Introduction: Vaso-occlusive pain episodes (VOE) are one of the most common and debilitating complications in people with sickle cell disease (SCD). VOEs are the number one cause for hospitalizations and emergency visits annually in this population, and they affect quality of life physically, psychologically, and socially (McClish et al. Pain 2024). The episodes are known to be associated with increased risk for acute chest syndrome, hepatic and renal involvement, and multi-organ failure. However, little is known about the cerebral hemodynamics during VOE, in part due to the challenge of studying the brain with existing tools during pain events. Neuroimaging modalities capable of capturing cerebrovascular hemodynamics such as MRI are time-consuming, costly, and unsuitable for acutely ill patients experiencing high levels of discomfort and pain. There is a need for better understanding of cerebral hemodynamics during VOE to improve our understanding of pain mechanisms and develop more targeted and effective pain management.

Diffuse optical spectroscopies (DOS), specifically frequency domain near-infrared spectroscopy coupled with diffuse correlation spectroscopy, are novel, non-invasive optical tools that have the potential to fill this need. DOS provide a rapid, bedside quantification of regional oxygen extraction, cerebral blood volume, and indices of cerebral blood flow and oxygen metabolism. In this pilot study, we demonstrate the feasibility of DOS measurements during VOE, and we use DOS to test the hypothesis that cerebral hemodynamics are altered in children with SCD during VOE (SCD-VOE) compared to those without.

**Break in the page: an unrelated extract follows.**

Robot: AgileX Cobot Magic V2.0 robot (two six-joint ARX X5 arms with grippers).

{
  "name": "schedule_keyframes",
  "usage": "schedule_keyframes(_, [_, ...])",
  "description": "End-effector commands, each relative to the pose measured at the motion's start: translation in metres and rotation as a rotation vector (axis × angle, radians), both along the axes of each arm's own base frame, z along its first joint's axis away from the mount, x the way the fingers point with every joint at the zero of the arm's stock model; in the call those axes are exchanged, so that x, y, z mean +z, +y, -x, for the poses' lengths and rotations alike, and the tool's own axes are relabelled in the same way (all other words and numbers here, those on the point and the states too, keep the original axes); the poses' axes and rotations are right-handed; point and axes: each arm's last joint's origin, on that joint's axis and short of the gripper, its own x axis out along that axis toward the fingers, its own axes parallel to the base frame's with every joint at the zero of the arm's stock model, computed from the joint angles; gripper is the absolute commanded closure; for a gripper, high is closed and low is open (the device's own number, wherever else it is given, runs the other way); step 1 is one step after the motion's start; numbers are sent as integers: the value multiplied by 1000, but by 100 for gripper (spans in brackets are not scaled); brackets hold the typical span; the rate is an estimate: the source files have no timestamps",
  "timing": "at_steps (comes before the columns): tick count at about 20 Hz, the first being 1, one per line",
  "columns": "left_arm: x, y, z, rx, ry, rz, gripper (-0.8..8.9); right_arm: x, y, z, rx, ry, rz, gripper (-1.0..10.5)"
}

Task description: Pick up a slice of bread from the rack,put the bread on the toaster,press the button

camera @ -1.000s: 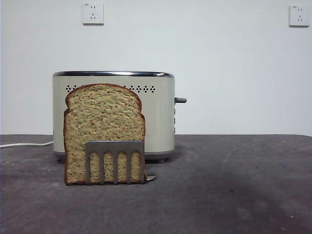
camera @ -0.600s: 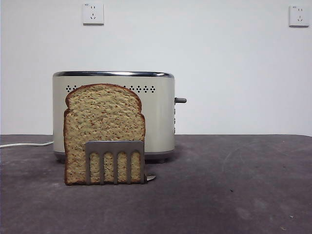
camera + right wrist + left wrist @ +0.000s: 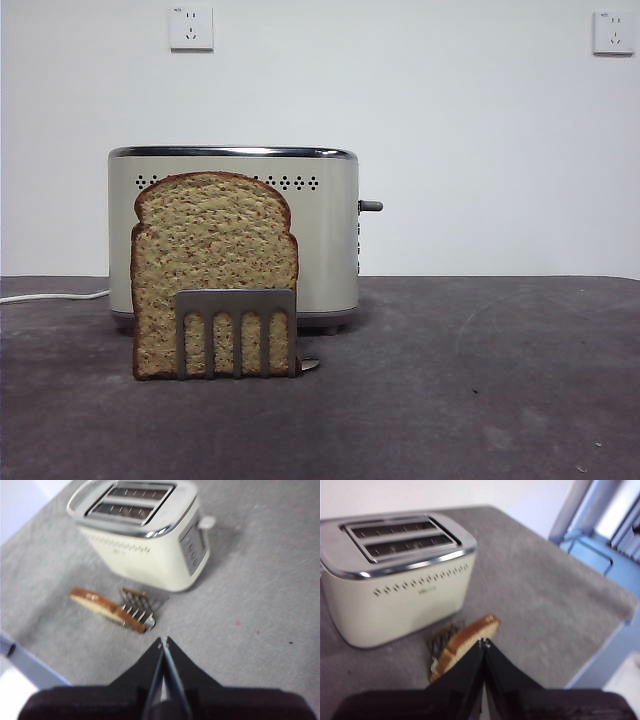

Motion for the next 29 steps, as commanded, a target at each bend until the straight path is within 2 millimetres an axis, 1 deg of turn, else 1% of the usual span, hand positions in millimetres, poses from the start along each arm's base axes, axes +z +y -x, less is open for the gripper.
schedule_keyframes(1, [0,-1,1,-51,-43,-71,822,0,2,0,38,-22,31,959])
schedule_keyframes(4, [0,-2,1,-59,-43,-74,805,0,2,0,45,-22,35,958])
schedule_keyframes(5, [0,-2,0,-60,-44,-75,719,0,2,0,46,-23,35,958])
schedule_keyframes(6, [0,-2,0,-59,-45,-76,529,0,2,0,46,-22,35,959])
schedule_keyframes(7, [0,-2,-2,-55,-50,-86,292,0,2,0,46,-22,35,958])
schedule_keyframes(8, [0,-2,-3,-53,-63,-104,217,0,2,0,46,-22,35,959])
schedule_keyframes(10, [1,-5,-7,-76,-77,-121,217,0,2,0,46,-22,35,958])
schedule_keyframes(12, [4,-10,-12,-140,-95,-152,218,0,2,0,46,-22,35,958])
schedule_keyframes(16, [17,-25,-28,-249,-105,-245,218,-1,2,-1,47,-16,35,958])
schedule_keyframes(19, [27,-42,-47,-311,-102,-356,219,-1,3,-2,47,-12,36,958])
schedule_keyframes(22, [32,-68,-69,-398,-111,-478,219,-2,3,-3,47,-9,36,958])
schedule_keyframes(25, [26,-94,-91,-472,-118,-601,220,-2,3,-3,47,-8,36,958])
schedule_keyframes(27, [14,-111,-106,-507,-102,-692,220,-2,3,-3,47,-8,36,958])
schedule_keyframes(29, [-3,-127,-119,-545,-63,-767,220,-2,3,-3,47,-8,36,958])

Methods: This is a secondary analysis of data collected as part of ED-based clinical trials enrolling children and young adults with SCD and pain, evaluating mechanisms of hemolysis. Data was collected in the ED or within 24 hours of presentation in subjects 3-21 years old with SCD hospitalized for pain receiving parenteral opioids. Patients were assessed with DOS bilaterally over the prefrontal cortex, as in Lee et al. (Front. Neurol. 2022). A control group of children with SCD at steady-state (no VOE admission for at least 2 weeks) were used for comparison. This control cohort was derived from a study investigating differences in cerebral hemodynamics in patients with SCD and silent cerebral infarct. Differences between groups in each DOS-measured cerebral hemodynamic marker (i.e., oxygen extraction, cerebral blood volume, and indices of cerebral blood flow and oxygen metabolism) were assessed with Wilcoxon ranked sum tests at the 0.05 level. Within the SCD-VOE group, linear regression was used to assess correlation between each cerebral hemodynamic marker and self-reported pain score (on a scale of 1-10). For the whole cohort, linear models accounting for group (VOE, control) were used to assess the effects of hemoglobin on each hemodynamic marker.

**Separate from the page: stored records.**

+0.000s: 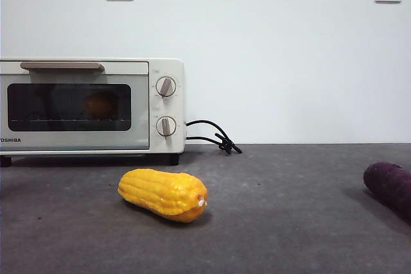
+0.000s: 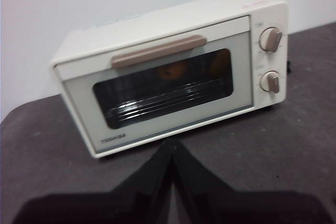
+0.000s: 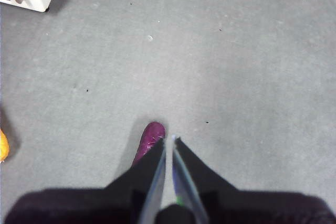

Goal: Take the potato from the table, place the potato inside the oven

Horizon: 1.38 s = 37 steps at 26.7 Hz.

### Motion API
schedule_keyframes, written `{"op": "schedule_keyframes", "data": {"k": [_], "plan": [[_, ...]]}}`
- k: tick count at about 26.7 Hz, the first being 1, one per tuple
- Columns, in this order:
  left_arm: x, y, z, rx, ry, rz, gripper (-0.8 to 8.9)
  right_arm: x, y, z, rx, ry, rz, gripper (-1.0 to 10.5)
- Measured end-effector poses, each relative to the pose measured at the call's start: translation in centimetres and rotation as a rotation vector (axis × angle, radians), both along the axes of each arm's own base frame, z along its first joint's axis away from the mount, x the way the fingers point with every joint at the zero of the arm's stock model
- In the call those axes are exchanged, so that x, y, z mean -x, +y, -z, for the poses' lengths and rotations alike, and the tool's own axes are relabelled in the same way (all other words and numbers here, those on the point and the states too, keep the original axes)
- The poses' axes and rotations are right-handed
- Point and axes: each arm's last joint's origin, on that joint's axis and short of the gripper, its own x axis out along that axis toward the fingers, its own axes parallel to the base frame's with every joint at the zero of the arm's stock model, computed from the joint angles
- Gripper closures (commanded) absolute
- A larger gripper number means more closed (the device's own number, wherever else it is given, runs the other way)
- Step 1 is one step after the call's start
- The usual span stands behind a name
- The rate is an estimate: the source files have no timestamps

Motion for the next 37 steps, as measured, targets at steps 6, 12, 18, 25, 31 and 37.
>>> {"op": "schedule_keyframes", "data": {"k": [6,12,18,25,31,37], "plan": [[1.0,0.4,1.7,0.033,-0.034,-0.041,8.18,0.0,0.0,0.0,0.000,0.000,0.000,9.1],[1.3,0.6,4.0,0.045,0.015,-0.067,8.18,0.0,0.0,0.0,0.000,0.000,0.000,9.1],[1.4,0.7,6.1,0.097,0.043,-0.078,8.18,0.0,0.0,0.0,0.000,0.000,0.000,9.1],[1.5,0.8,6.9,0.140,0.087,-0.124,8.17,0.0,0.0,0.0,0.000,0.000,0.000,9.1],[1.5,0.8,6.9,0.174,0.086,-0.142,8.17,0.0,0.0,0.0,0.000,0.000,0.000,9.1],[1.4,0.8,7.0,0.189,0.094,-0.140,8.17,0.0,0.0,0.0,0.000,0.000,0.000,9.1]]}}
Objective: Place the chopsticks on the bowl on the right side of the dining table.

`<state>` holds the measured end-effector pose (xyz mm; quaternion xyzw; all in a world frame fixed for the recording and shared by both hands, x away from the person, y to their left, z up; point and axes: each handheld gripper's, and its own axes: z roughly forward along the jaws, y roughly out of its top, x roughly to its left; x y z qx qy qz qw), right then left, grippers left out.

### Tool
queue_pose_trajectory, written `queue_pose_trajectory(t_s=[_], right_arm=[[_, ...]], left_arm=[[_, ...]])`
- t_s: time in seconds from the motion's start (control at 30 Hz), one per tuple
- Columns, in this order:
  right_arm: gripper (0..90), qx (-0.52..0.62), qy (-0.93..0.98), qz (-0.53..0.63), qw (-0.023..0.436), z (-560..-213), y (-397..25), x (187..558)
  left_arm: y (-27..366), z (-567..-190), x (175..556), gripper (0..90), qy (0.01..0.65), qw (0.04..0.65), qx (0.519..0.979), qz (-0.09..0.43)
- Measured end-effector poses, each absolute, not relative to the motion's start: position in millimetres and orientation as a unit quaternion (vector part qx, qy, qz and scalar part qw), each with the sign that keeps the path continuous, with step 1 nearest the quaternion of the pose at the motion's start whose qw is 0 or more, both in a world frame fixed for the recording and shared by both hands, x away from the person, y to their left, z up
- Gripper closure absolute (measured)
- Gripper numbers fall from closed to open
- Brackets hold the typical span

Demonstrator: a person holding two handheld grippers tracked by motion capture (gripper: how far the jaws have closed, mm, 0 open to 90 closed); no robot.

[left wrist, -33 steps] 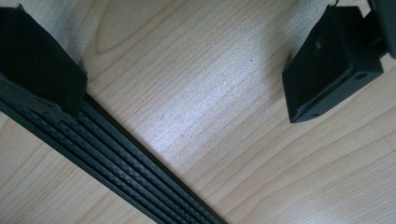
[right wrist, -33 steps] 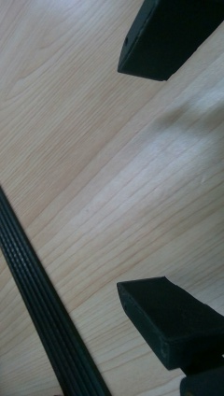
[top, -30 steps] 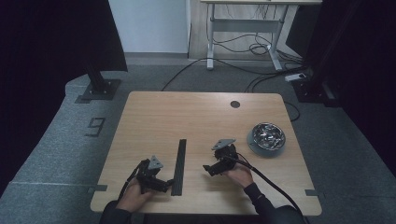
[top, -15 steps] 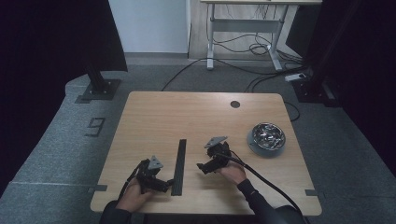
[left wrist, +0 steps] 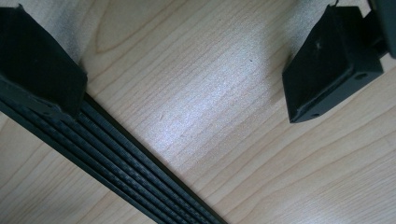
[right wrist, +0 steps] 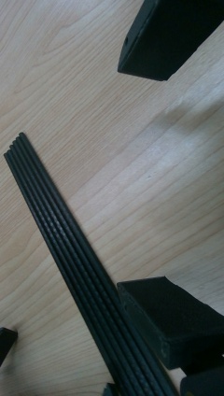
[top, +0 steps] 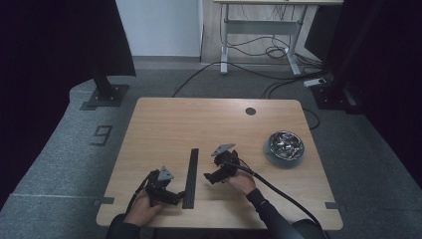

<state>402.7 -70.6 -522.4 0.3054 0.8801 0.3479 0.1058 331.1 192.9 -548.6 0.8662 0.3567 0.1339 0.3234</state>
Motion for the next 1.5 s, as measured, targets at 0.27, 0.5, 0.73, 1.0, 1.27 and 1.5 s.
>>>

Results: Fifteen patients with SCD-VOE (median [interquartile range]) age (12.4 [11.1, 18.0]y, 53% male) and 32 control SCD patients (13.9 [11.0, 15.1]y, 37% male) were enrolled. No differences in age or hemoglobin levels (SCD-VOE 8.6 [7.9, 9.9] vs. controls 8.4 [7.8, 9.5] g/dL) were observed between groups. In the SCD-VOE cohort 80% of patients were on hydroxyurea (HU), and in the control cohort 78.1% of patients were on HU. DOS-measured oxygen extraction fraction and cerebral blood flow index were significantly decreased in SCD-VOE compared to SCD controls (p<0.05). In the SCD-VOE group, oxygen extraction was inversely associated with self-reported pain score (R=-0.55 p=0.009). All the other correlations with cerebral hemodynamics were not statistically significant. Oxygen extraction was inversely correlated with hemoglobin in the SCD control group (R=-0.5, p=0.002), but not in the SCD-VOE group (p>0.05).

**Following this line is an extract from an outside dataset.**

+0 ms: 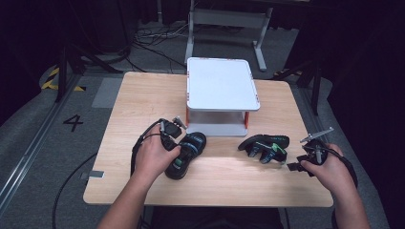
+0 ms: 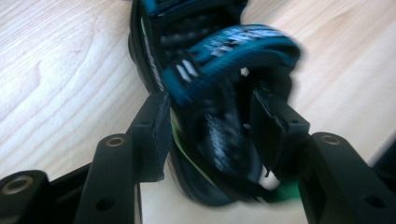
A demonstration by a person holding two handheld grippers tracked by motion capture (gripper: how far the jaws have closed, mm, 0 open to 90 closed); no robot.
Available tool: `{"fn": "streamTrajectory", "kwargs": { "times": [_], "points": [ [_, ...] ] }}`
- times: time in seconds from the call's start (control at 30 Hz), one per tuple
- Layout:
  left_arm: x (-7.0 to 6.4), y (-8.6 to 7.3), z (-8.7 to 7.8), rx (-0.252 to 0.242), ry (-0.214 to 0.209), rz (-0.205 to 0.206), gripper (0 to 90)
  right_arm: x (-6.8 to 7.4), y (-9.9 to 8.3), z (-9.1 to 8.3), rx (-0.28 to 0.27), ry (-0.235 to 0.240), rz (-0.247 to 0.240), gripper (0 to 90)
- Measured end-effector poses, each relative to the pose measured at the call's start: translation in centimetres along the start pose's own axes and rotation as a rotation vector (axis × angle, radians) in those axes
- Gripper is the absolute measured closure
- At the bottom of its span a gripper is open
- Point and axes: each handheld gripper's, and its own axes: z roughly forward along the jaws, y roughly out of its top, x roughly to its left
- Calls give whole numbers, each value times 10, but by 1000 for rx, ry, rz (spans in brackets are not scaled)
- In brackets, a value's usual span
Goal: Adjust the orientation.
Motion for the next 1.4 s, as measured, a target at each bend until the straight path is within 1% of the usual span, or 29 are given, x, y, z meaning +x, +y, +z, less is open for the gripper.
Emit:
{"fn": "streamTrajectory", "kwargs": {
  "times": [0.03,0.07,0.1,0.13,0.17,0.27,0.37,0.43,0.53,0.63,0.67,0.73,0.77,0.8,0.83,0.87,0.93,0.97,1.0,1.03,1.07,1.13,1.2,1.23,1.27,1.3,1.33,1.37,1.4],
  "points": [
    [0,3,4,17,28,5,570,0,-1,0,6,-2,2,413],
    [0,4,6,19,67,5,664,0,-3,1,5,-2,5,412],
    [0,4,6,19,67,5,753,0,-3,1,5,-2,5,412],
    [0,4,6,14,110,5,753,-1,-5,1,7,-2,4,411],
    [-1,5,3,-8,105,-10,821,-2,-8,0,10,-5,13,410],
    [-4,7,5,-37,87,-24,842,-3,-12,-1,10,-10,24,410],
    [-13,13,6,-75,32,-17,852,-4,-16,-4,4,-15,33,410],
    [-22,19,7,-91,12,-8,852,-4,-17,-4,1,-19,34,410],
    [-34,31,14,-105,4,0,851,-4,-18,-6,-1,-22,39,410],
    [-36,35,20,-110,6,-14,848,-3,-18,-5,3,-20,38,410],
    [-31,37,28,-107,23,-23,842,-3,-18,-4,4,-18,35,410],
    [-29,36,29,-103,13,-32,822,-3,-17,-4,4,-16,29,410],
    [-27,35,27,-106,11,-41,763,-3,-17,-4,3,-16,28,410],
    [-26,35,24,-117,6,-48,610,-3,-16,-4,0,-16,26,410],
    [-26,33,20,-128,-5,-49,531,-3,-15,-4,4,-16,25,410],
    [-27,32,17,-133,-17,-53,489,-3,-15,-3,2,-17,21,409],
    [-31,24,2,-146,-15,-39,445,-3,-13,-2,6,-17,19,408],
    [-31,24,2,-146,-15,-39,428,-3,-13,-2,6,-17,19,408],
    [-34,20,-5,-151,-21,-32,428,-1,-11,-1,8,-12,11,408],
    [-37,14,-14,-147,2,-21,452,0,-8,-1,5,-11,0,407],
    [-37,14,-14,-147,2,-21,473,0,-7,-1,6,-9,-2,406],
    [-39,9,-20,-125,47,-17,494,2,-4,0,3,-8,-10,406],
    [-38,8,-19,-106,55,-20,518,2,-3,1,2,-9,-13,407],
    [-37,7,-16,-75,60,-22,558,4,-1,2,5,-2,-21,405],
    [-37,7,-16,-75,60,-22,631,4,-1,3,6,0,-21,405],
    [-36,6,-15,-70,43,-20,631,4,-1,3,6,0,-21,405],
    [-37,5,-15,-59,34,-22,757,4,0,3,8,-1,-27,405],
    [-37,5,-16,-56,35,-22,757,4,0,3,8,-1,-27,405],
    [-39,4,-17,-56,34,-20,832,3,0,2,6,-2,-31,406]
  ]
}}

Conclusions: These findings support the feasibility of using DOS to monitor patients in pain. Our results suggest that VOE in SCD is associated with reduced cerebral blood flow and oxygen extraction, which together would be expected to impair oxygen delivery to the brain. Studies evaluating the implications of altered cerebrovascular hemodynamics during VOE are warranted as well as the impact of therapies on DOS over time. Insight into potential mechanisms driving these changes is also needed. There may be value in expanding therapeutic targets beyond pain to address aberrant cerebrovascular hemodynamics during VOE.